- Other names: ST2
- Release: 3 November 2014; 11 years ago
- Stable release: 3.9.0 / 10 October 2025; 10 months ago
- Written in: Python
- Operating system: Linux, Unix-like
- Available in: English
- Type: Configuration management and Infrastructure as Code
- License: Apache 2.0
- Website: stackstorm.com
- Repository: github.com/StackStorm

= StackStorm =

StackStorm (ST2) is an open source event-driven platform for runbook automation. It supports the infrastructure as code (IaC) approach to DevOps automation and has been compared with SaltStack and Ansible, it primarily focuses on doing things or running workflows based on events. StackStorm is comparable to IFTTT or Zapier in providing a way to connect many different services together in coherent applets or workflows that begin based on defined events or triggers.

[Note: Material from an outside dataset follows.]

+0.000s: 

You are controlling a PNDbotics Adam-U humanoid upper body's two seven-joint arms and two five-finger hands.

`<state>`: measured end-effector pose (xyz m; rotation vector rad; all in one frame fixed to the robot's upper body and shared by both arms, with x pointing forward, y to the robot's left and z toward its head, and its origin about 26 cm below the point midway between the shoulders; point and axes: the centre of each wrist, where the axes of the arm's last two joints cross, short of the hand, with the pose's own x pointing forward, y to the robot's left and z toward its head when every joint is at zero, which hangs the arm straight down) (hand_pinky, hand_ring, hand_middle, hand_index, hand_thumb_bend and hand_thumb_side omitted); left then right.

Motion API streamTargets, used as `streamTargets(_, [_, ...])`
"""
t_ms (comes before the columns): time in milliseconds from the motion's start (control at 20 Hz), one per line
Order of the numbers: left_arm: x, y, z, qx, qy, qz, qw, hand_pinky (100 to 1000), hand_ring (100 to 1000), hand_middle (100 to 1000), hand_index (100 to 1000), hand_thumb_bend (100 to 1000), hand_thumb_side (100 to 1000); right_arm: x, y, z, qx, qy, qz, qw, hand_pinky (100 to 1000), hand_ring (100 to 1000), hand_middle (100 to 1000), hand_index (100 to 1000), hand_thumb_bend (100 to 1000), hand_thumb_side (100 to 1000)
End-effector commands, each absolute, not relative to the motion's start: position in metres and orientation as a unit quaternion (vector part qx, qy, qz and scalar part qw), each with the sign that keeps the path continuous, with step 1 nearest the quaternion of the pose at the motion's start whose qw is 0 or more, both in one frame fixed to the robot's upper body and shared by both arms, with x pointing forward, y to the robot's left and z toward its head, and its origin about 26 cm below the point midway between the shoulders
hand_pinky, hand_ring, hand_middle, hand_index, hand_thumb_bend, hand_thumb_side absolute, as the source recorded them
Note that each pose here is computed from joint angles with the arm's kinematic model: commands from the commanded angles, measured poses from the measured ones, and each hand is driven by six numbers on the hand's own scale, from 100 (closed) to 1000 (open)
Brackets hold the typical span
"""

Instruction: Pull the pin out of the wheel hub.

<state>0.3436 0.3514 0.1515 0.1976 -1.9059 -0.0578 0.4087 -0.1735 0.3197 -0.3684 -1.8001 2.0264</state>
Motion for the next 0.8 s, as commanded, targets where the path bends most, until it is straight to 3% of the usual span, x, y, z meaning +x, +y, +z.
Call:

While Stackstorm has been used to automate workflows in many industries, a particularly interesting application is the Arteria project that provides components to automate analysis and data-management tasks at next-generation sequencing core-facilities. It leverages a micro-service based architecture together with StackStorm to create an event-driven automation system.

==History==
StackStorm was founded by Evan Powell and Dmitri Zimine. With initial funding by XSeed Capital, StackStorm came out of stealth on May 6, 2014 to introduce a private beta program for the company's first product. StackStorm offered IT departments the capability to automatically trigger actions and drive behaviors across the infrastructure and separate systems with scriptable processes. While StackStorm platform was initially focused on the general DevOps automation, it extended to networking after the company was acquired by Brocade in 2016. In 2017 StackStorm transitioned to Extreme Networks as part of Brocade's data center networking business acquisition. Supported by Extreme Networks, StackStorm continued to be an OpenSource project. Brocade, and then Extreme Networks, offered a commercial product built on top of the StackStorm platform named Brocade Workflow Composer and then Extreme Workflow Composer.

In 2019, Extreme Networks facilitated moving the StackStorm project to the Linux Foundation citing community requests for more neutral governance. In 2020, Extreme Networks also donated their Extreme Workflow Composer to the Linux Foundation, thus allowing the StackStorm community to integrate its features in the core StackStorm product.